A history of Russian Jewry with memory at its core

In "Imagining Russian Jewry: Memory, History, Identity," Steven Zipperstein has embraced a history beyond events, exploring how those who left have mentally revisited the land of their origins.

In this deceptively slim volume, as delicately and lyrically articulated as its title, Zipperstein examines the psyche of history — and historians. He gives history an added dimension by looking at the feelings and perceptions of those who have lived it or written about it.

"There is meaning in perception and imagination," said Zipperstein, professor of Jewish culture and history as well as director of Jewish studies at Stanford University. "These are people's dreams and need to be taken seriously. Very profound things — hard to get at, yet important to get at."

He begins by exploring novels, from the early decades of this century, when works were characterized by an utter rejection of the Old Country, to the mid-1950s, when a "warm subversion of the facts" suffused literature, creating a rich, lacy memory of shtetl life.

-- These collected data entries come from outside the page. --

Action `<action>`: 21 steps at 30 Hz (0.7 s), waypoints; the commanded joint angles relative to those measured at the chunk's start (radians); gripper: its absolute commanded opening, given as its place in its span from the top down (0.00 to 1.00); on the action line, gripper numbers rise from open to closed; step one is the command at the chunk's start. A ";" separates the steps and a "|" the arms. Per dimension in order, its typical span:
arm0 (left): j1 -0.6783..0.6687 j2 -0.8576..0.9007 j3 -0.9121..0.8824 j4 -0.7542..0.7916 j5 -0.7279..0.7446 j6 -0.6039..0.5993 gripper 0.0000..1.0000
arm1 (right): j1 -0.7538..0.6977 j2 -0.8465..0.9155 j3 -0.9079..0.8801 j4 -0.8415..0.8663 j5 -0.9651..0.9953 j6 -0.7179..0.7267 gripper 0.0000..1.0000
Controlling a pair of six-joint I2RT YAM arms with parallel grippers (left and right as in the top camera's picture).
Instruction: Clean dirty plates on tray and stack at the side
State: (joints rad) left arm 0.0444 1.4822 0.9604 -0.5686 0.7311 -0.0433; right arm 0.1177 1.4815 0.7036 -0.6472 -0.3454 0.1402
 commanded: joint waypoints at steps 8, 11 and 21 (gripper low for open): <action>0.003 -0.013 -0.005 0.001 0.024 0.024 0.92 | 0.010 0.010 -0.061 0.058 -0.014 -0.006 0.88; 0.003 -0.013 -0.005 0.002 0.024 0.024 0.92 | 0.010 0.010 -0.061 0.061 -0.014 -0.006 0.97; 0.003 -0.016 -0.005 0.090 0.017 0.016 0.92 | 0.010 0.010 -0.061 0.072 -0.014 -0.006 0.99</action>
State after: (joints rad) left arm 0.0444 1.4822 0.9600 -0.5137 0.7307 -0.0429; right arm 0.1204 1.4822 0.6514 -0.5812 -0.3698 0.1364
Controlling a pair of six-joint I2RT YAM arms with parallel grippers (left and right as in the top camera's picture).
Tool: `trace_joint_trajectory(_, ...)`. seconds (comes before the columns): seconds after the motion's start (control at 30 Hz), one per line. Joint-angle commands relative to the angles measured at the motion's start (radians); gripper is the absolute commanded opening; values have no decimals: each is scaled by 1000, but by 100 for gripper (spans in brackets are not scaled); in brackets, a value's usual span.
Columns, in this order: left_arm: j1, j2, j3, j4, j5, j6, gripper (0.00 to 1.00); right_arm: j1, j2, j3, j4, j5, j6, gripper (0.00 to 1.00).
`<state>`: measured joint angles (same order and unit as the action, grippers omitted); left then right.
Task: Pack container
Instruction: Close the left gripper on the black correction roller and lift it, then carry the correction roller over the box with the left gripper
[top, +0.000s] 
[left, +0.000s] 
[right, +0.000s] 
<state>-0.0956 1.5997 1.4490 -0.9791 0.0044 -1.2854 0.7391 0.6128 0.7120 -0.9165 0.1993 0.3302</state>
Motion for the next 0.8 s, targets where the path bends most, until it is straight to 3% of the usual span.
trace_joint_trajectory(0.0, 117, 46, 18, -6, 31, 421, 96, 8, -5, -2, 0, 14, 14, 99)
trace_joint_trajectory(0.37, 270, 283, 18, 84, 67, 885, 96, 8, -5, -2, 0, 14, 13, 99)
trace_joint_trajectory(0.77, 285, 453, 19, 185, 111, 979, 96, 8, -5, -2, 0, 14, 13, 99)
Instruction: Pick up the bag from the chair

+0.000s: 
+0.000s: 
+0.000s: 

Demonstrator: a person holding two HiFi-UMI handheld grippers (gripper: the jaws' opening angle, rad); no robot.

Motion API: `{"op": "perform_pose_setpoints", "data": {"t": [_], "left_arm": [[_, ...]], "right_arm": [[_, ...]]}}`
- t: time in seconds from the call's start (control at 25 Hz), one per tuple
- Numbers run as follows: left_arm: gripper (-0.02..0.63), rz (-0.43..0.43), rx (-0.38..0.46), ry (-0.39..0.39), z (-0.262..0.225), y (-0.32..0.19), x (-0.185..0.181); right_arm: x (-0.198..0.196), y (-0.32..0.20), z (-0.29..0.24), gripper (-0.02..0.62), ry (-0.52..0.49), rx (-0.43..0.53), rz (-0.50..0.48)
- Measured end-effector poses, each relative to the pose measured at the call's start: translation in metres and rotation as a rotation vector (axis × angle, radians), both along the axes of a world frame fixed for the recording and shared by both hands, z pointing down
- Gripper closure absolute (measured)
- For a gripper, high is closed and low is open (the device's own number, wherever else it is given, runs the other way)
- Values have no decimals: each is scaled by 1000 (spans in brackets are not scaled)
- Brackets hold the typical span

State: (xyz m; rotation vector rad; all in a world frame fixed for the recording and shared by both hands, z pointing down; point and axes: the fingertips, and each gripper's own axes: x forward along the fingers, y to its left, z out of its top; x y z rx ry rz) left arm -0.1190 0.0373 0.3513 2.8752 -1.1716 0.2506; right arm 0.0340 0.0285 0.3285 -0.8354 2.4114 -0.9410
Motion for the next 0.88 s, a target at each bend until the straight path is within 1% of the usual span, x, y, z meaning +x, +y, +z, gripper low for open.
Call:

"My interest here is in what American Jewish writers saw, or thought they saw, across the waters from their rooftops," he writes.

The book "is a departure for me in that it is a less formal, less academic work," he said.

It will strike a powerful chord for those whose parents were eager to extricate themselves from their past, excising all vestiges of the newly embarrassing manners, language and culture.

"A lot of what I really wanted to explore was the silences, explicit silences," Zipperstein said. "The move was so wrenching, people were so often left behind and there was, consequently, so much guilt. You made a choice to leave. And we all know how easy it is to feel guilty even if there's no real reason to. So, they pictured [Russia] as completely stark to justify why they left. And that need became more acute after the Holocaust."

The book began to take shape in his mind while teaching in Poland in 1995-96 and during a 1993 visit to Russia.

While in Russia, Zipperstein unearthed the massive and unindexed archival files of Piotr S. Marek, a Russian Jewish historian who died in 1920. Town maps, diaries and volumes of letters had been stuffed into unmarked envelopes in random order.

Put together, the papers provided an intimate picture of childhood and community life, schooling and gender issues — including the lives and education of young girls — previously unavailable to historians. And that picture provided a rich and telling counterpoint to the transmogrifying memories of transplanted Russian Jews and their chroniclers.

The novels of Anna Yezierska provide the foreground for this discussion. In "Bread Givers," she probes the relationship between a young Jewish woman and her father — a brutal, scholarly patriarch who is unwilling (no doubt, unable) to adapt himself to America and who expects his wife and daughters to satisfy his needs. In "Red Ribbon on a White Horse," the culture's treatment of women — shabby, by Yezierska's earlier accounts — is barely noted.

In his much more academic second chapter, "Reinventing the Cheder," Zipperstein reports on the usually dim, airless and frigid schoolhouses in which a captive audience of young boys spent as much as nine hours a day.

Zipperstein, buoyed by a bounty of research, reports that the melameds responsible for schooling the children made for wretchedly inadequate teachers — and that illness and untimely death ran amok among the students. Yet the most vehement critics became ardent defenders during a period of reform after the turn of the century.

"It was widely believed that a dangerous cultural slippage was taking place," he writes.

In Odessa, where, by the late 1870s, most Jewish-owned businesses were open on the Sabbath, with observance shriveling to perfunctory ritual. In the family of a successful exporter, "the only moment of true passion he recalled was the terror that gripped his family at the prospect of economic catastrophe during the Russo-Turkish War of 1877-78, when the outlet from the Black Sea was closed and grain shipments were disrupted."

Rich in historical detail, the book is also enormously personal.

"This book was built around three main concerns," he said. "To give readers a fairly intimate glimpse of what it is to write Jewish history, to suggest a clear sense of how Russian Jewry has been seen by historians and others, and the way historians have influenced perceptions beyond their desks."

Zipperstein has written about Odessa in the past and is the author of "The Jews of Odessa: A Cultural History," and "Elusive Prophet: Ahad Ha'am and the Origins of Zionism." He is now writing a biography of writer Isaac Rosenfeld, who died in the mid-1950s in his 30s.

He will return to Russia, once the Marek archives have been indexed. "In Russia, things change very quickly," he said. "And since I now have two young sons, I thought I would wait a bit."

Rebecca Rosen Lum

Rebecca Rosen Lum is a freelance writer.